Jeffrey K. has started 5 posts and replied 53 times.

Post: One of a rental applicant couple has lower credit

Jeffrey K.Posted
  • Lender
  • Boulder, CO
  • Posts 53
  • Votes 21

Hey Di, 

I have some serious qualms with how one's credit score is calculated! If you open another credit card with a high limit or distribute you debt across multiple cards your credit score goes up. Doesn't it seem backwards that you can increase your credit score by taking about another line of credit?

Either way, this should not be ignored. Credit score is one of many metrics to use to make your decision. Since it seems like you have their credit reports, what are the reasons for the lower score. It is 30+ late payments on multiple tradelines? if so, this is a serious red flag! Or is it one derogatory account, but with the tenants limited credit history...it made a huge impact.

If it were me in this situation I would look at some other factors. Make sure to conform with your areas legal requirements, because in Boulder, CO you are not allowed to ask for income information. But some info that would be of value in your decision would be: Do the tenants have enough income to cover the rent (i.e. 30-40% of their income), Are their rental references verifiable and positive, are they able to get a co-signer?

Another potential solution that I use from time to time is to put them on a month to month lease. This way if they do not pay, you can give them 30 days notice and take the security deposit to cover delinquent rent.   

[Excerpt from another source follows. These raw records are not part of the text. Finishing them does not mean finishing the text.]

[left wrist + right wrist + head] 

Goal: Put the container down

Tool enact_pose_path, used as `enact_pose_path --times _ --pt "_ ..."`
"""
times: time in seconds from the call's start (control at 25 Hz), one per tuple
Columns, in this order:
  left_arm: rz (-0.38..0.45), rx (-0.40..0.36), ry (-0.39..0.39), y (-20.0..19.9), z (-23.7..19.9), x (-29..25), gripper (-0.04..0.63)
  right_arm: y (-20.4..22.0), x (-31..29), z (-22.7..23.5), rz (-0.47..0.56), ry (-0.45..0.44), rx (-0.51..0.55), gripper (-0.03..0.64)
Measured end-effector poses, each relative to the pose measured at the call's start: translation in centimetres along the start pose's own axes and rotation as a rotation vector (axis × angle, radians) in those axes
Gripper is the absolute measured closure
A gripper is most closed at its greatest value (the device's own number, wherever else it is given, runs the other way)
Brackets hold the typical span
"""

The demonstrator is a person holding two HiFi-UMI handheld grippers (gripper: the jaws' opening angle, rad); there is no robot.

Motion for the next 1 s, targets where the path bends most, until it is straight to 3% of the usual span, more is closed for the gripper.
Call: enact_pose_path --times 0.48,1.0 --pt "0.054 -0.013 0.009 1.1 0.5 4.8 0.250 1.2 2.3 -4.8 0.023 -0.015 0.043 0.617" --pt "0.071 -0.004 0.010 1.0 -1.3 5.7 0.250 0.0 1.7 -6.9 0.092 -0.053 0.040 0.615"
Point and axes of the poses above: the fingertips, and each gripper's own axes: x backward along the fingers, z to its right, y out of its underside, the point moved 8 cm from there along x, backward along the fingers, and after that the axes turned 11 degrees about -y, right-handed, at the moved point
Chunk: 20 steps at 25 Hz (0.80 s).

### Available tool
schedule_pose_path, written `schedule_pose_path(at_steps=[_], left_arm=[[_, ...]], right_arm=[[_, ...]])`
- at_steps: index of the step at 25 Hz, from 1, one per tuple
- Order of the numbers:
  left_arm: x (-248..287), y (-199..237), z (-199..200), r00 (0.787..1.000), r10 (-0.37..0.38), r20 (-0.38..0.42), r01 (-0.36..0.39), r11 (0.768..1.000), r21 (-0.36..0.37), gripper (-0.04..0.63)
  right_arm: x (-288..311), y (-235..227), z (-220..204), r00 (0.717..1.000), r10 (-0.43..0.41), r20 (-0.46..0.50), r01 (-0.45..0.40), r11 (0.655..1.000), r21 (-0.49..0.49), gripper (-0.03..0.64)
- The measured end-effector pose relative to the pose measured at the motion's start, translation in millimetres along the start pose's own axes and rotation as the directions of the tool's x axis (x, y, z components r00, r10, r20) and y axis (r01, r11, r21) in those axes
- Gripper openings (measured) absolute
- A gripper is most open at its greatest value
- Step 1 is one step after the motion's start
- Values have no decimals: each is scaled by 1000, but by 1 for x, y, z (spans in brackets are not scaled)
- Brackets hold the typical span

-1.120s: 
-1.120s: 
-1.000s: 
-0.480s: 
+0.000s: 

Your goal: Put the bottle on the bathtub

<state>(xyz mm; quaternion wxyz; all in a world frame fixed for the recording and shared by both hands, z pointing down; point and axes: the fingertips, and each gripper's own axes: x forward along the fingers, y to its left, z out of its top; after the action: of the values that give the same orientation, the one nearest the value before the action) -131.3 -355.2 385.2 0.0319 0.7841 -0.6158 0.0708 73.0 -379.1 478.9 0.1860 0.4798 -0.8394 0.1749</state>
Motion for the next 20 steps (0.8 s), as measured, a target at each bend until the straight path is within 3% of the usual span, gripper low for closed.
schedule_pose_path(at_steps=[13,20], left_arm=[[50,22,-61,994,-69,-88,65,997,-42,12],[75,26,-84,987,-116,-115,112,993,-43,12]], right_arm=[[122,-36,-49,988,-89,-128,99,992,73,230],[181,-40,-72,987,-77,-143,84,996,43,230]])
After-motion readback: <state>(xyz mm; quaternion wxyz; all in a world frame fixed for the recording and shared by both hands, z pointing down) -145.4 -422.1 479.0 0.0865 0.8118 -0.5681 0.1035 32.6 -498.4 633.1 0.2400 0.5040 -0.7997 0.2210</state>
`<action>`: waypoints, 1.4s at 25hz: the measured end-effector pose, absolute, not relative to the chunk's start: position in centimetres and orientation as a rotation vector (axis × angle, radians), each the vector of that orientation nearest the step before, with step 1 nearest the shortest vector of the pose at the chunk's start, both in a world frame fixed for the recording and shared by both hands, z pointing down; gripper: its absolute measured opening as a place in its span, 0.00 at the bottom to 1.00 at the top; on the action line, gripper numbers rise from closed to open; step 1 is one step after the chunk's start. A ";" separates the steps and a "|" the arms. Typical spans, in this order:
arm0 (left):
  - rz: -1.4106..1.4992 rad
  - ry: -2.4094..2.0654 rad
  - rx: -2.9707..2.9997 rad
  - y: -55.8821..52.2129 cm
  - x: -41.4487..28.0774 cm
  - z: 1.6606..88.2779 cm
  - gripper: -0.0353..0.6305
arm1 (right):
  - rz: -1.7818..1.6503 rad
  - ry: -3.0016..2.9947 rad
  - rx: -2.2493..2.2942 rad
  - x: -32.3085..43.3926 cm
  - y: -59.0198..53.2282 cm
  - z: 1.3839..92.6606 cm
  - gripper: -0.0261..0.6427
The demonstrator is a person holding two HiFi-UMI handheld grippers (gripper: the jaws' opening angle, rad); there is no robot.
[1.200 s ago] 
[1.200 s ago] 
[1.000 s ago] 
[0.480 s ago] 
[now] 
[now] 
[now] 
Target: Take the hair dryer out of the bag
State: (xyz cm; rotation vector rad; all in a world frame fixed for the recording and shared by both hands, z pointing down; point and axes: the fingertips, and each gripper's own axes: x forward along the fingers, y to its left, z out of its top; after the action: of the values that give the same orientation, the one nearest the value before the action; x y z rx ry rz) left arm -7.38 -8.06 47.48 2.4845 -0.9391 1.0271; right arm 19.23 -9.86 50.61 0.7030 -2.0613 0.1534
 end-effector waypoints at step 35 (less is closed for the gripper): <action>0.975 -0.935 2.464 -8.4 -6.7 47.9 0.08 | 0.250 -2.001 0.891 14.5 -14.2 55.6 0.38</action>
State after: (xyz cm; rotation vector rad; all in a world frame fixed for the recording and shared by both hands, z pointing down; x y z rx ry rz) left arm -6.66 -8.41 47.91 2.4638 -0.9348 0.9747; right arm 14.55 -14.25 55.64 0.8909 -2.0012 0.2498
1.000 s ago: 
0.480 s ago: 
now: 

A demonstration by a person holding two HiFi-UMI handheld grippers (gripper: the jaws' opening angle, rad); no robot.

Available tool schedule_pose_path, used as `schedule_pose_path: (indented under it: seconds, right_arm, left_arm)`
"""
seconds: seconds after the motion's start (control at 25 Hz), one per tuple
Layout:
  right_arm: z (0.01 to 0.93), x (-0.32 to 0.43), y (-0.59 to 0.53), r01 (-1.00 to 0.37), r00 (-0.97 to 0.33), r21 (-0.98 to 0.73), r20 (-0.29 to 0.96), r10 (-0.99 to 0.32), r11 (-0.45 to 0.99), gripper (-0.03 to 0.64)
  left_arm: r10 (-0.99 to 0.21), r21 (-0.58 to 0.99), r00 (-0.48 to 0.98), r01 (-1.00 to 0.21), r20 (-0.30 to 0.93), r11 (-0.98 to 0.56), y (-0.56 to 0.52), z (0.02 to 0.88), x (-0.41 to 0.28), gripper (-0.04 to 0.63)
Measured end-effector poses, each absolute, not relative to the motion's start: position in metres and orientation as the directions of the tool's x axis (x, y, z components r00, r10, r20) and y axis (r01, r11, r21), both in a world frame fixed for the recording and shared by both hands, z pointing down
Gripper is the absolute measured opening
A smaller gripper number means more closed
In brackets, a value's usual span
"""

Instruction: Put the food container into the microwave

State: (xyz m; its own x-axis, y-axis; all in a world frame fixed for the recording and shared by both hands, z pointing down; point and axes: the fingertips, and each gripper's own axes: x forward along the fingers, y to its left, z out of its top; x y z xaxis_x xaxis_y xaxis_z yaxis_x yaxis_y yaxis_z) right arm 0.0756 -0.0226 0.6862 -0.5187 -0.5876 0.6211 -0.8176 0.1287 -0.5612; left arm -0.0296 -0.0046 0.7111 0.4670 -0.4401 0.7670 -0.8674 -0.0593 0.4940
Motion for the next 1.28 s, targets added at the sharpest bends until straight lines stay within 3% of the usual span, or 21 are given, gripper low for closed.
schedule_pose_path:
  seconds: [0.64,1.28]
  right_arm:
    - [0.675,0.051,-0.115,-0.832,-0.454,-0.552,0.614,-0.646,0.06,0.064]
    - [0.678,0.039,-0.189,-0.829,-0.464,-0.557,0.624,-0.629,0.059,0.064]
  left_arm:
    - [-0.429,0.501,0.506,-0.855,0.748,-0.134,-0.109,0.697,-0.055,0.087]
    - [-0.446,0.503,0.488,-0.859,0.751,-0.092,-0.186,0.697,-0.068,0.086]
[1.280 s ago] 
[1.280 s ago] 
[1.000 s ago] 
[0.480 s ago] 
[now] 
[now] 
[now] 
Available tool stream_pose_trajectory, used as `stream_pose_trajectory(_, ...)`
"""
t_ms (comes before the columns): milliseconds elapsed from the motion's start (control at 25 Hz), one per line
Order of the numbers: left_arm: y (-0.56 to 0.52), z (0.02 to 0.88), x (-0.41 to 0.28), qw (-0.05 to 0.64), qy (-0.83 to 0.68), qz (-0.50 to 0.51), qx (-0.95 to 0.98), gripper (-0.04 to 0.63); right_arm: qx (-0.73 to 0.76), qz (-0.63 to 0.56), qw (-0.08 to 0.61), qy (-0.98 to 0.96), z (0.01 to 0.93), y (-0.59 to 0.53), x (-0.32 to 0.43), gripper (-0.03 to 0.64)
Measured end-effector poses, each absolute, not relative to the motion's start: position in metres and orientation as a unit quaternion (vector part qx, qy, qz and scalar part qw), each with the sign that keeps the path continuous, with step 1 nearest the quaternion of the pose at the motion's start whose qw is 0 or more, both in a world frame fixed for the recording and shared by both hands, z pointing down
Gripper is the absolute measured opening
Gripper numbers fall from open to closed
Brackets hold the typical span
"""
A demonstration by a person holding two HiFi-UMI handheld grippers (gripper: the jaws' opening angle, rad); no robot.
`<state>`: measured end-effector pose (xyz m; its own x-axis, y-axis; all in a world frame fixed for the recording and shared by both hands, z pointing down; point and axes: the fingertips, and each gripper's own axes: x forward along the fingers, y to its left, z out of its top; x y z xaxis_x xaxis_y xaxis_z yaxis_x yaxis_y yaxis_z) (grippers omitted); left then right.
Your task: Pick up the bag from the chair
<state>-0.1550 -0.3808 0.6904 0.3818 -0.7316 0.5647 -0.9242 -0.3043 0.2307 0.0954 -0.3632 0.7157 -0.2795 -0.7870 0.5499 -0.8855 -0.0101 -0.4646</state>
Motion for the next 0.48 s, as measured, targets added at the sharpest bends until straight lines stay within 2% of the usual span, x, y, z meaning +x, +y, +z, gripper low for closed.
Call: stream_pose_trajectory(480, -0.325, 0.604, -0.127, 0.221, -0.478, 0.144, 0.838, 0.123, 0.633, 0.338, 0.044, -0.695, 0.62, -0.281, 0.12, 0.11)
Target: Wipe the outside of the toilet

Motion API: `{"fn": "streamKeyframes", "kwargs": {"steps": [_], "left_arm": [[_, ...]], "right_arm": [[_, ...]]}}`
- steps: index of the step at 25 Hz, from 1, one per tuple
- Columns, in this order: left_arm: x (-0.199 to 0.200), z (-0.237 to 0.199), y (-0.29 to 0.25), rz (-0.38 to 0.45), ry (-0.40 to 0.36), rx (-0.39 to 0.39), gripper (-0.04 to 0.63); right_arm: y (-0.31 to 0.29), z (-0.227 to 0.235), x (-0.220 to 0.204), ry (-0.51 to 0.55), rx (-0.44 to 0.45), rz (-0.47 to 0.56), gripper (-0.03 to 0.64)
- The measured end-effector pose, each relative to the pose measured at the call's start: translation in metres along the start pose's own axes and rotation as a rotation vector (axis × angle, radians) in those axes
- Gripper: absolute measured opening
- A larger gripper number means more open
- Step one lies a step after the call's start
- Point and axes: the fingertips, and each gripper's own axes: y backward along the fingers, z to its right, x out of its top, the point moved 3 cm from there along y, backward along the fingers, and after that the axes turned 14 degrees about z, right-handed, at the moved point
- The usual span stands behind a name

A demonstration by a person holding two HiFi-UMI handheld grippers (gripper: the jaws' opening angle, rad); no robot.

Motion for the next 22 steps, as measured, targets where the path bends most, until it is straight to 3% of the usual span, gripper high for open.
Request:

With all of my alternative suggestions, I will leave you with 1 caveat. I have had the unfortunate experience of putting an inferior tenant in a unit because I was hungry to get a unit rented quickly. I learned the hard way that red flags up front can lead to an expensive and adversary conclusion. 

Post: How co-borrowing impacts future debt to income ratios

Jeffrey K.Posted
  • Lender
  • Boulder, CO
  • Posts 53
  • Votes 21

Hey Albert,

I think I can shed some light on your situation, but I will warn you that this is a very "inside baseball" explanation. 

Basically the bank takes the most conservative approach unless you can prove otherwise. Therefore, they are hitting you with the full liability in case you simply have an extra property for your in laws. Unfortunately, in an underwriters eyes this is a all of nothing issue

Here are some potential solutions:

1. Are you paying the mortgage out of your account or are your in laws paying it? I ask this, because Fannie and Freddie are willing to exclude a mortgage if you can show that you are not the one who has been paying it. If you are able to show 12 months of payments from your in laws, the underwriting guidelines for conventional loans will allow you to remove this from your monthly debt. However, this can be difficult if the income is claimed on the schedule E of your tax returns and you will not be able to use the income from the property to qualify.

2. You may not even need to solve this problem! If you are paying the mortgage, you can offset the debt with the income the property generates. Basically, if the schedule E on your tax return shows enough income (after add backs such as depreciation), it will essentially nullify the liability in your DTI calc. Here is a link to the calculator that many lenders use to determine what the effective income of your rental property is: https://new-content.mortgagein...

This is more accurate than previous posts suggestion that you use 75% of the rents because the Fannie/Freddie guidelines state that you only do the 75% calc if you have rented the property less than a year. Obviously, tax information is personal and I would never ask you to share that info. However, if you are willing to send me the "theoretical" numbers on your schedule E without the rest of your returns...I am absolutely willing to do fill in the calc. 

3. Quit claim the property into a non pass through entity and refi it into that entity. This solution can be a mine field because you would need to not personally garuntee the loan for it not to show on your credit report. The downside is that your would either not use the income generated from the property or go through the extremely laborious self employed process. Warning!!! I am not an account or lawyer.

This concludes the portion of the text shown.